More Hawai'i Island schoolchildren are receiving an opportunity to benefit from curriculum-related field trips to the 'Imiloa Astronomy Center during the 2018-2019 academic year, thanks to a gift from the Japan Foundation for Promotion of Astronomy through Subaru Telescope. The donation of $8,950.15 (¥1,000,000) is enabling 'Imiloa to increase the number of public and charter school students served in its popular field trip program, especially those from the most geographically distant areas of Hawai'i Island.
As a center for "informal science" education on the UH Hilo campus, 'Imiloa has organized student field trips since shortly after its opening in 2006. Currently 'Imiloa hosts nearly 13,000 students and teachers each year. Each school group receives a customized program designed to take advantage of the museum's immersive environment, including a state-of-the-art digital planetarium, an interactive exhibit hall showcasing astronomy and Hawaiian culture, and several acres of native gardens.
'Imiloa Executive Director Ka'iu Kimura comments, "Evidence shows that science 'sticks' when children can learn in an informal setting, outside the confines of a traditional classroom…how much more so in the hands-on environment of a dynamic and multi-faceted center like 'Imiloa! We are very grateful to the Japan Foundation for Promotion of Astronomy and Subaru Telescope for sharing our vision and helping us inspire the next generation of explorers and innovators."

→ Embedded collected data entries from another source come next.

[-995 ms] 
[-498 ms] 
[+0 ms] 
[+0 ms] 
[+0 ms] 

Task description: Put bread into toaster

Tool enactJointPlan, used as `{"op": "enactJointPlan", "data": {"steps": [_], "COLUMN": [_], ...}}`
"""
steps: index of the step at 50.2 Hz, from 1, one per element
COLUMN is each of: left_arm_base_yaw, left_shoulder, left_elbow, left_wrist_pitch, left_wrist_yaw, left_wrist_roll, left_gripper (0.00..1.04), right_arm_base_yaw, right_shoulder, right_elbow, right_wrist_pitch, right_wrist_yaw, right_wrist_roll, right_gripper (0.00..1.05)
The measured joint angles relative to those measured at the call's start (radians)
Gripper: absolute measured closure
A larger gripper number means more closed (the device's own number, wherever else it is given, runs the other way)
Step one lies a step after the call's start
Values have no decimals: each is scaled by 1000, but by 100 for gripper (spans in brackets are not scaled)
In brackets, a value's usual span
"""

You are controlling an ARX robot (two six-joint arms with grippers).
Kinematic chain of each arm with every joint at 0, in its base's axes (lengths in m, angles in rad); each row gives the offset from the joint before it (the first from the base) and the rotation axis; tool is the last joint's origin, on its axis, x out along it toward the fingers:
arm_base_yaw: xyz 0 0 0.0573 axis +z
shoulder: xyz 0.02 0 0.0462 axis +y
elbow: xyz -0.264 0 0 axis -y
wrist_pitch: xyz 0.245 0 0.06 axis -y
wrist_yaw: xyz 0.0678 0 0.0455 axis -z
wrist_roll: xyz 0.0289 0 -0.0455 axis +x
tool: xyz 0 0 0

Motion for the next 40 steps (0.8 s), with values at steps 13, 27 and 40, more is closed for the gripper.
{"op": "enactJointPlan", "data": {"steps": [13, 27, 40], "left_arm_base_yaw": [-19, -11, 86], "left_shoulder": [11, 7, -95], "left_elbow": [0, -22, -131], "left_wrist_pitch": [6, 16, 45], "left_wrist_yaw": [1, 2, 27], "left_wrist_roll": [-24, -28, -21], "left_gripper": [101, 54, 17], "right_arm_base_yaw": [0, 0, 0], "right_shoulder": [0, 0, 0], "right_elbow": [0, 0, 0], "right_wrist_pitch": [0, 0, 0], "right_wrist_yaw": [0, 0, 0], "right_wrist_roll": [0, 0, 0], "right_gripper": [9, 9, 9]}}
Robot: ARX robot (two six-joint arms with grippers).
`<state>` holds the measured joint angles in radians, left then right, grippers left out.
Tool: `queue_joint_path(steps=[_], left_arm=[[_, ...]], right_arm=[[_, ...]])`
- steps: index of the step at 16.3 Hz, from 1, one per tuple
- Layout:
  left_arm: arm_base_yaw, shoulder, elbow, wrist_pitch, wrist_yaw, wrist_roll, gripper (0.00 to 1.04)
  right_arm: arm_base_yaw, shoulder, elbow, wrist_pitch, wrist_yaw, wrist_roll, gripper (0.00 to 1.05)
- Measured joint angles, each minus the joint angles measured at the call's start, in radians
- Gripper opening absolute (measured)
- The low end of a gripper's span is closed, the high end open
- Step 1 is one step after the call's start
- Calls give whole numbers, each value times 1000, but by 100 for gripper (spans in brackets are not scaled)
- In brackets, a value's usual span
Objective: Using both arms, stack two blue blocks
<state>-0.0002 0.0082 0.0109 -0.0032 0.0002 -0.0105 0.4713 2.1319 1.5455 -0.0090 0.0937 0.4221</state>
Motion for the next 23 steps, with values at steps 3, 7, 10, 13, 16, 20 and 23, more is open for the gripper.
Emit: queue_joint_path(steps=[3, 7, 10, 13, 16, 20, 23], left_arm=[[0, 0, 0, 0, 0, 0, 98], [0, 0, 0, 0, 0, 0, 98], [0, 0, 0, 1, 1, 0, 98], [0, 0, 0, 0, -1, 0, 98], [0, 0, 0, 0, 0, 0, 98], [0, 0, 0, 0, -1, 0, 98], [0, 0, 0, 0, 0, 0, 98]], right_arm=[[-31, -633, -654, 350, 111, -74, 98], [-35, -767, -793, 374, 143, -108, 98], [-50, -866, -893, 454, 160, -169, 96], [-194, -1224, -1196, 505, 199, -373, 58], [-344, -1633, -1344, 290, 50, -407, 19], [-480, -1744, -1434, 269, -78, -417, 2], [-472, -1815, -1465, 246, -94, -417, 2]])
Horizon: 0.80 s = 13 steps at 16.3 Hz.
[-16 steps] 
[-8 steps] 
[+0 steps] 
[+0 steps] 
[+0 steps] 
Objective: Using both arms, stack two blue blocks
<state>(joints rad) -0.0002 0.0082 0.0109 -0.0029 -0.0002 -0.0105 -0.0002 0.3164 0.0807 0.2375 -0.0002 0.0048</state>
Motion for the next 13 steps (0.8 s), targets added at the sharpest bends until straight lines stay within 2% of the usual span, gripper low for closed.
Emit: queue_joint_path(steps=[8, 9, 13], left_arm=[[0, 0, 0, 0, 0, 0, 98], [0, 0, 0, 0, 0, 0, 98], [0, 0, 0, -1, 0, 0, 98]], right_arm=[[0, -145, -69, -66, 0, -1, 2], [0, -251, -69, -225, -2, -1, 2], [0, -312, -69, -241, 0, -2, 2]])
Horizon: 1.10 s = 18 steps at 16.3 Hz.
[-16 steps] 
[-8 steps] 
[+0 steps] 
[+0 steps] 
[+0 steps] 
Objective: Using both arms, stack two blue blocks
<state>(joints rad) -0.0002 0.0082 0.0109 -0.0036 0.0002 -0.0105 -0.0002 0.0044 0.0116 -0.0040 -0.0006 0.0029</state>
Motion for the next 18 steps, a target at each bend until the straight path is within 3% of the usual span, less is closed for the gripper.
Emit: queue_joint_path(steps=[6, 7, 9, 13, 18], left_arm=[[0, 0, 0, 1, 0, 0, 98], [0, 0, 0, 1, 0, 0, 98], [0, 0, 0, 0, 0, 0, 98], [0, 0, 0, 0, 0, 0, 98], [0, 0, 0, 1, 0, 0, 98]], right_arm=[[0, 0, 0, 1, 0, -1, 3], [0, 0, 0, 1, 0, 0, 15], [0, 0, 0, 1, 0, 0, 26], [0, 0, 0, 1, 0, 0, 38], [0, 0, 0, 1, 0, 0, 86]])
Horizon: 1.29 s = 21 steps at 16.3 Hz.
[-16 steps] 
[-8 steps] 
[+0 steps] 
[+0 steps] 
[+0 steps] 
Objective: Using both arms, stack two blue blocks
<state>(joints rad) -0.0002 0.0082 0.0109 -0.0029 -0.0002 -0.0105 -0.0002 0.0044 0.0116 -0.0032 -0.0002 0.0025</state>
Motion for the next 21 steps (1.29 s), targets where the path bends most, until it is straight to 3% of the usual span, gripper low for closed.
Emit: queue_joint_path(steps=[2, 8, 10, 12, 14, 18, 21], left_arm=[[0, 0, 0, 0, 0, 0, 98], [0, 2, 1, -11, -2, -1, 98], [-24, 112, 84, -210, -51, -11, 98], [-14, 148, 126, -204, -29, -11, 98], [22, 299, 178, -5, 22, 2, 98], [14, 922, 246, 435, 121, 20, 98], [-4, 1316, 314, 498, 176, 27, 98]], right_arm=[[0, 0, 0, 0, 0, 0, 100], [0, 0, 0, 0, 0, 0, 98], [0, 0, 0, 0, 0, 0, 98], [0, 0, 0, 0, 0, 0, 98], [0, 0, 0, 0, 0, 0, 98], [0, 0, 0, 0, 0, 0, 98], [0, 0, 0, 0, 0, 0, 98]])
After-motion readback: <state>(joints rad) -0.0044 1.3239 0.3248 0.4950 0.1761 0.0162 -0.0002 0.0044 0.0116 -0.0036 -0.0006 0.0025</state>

Over the course of the 2017-2018 school year, 'Imiloa estimates that its 12,861 field trip participants included a record 5,000 students from Hawai'i Island's public and charter K-12 school population, just over 18% of the island's total DOE enrollment. While 'Imiloa also hosts field trips from the neighbor islands, as well as from the U.S. mainland and overseas countries, it has assumed a special mission to serve the students on its home island, raising funds each year in order to subsidize round-trip charter bus transportation for as many Hawai'i Island schools as possible.
Subaru Telescope Director Dr. Michitoshi Yoshida shared that the observatory was very proud to be able to recommend funding for 'Imiloa's program to the Japan Foundation for Promotion of Astronomy. "Next year will mark the 20th anniversary of Subaru Telescope's receiving light from the Universe for the first time. We are indebted to the people of the Big Island for their support over these two decades and want to say thank you to the local community by helping to make it possible for local keiki to visit the 'Imiloa Astronomy Center," says Director Yoshida. Since 2002, the Japan Foundation for Promotion of Astronomy through Subaru Telescope has made a total of $156,000 in grants to UH Hilo to support initiatives that foster education about astronomy in the local community.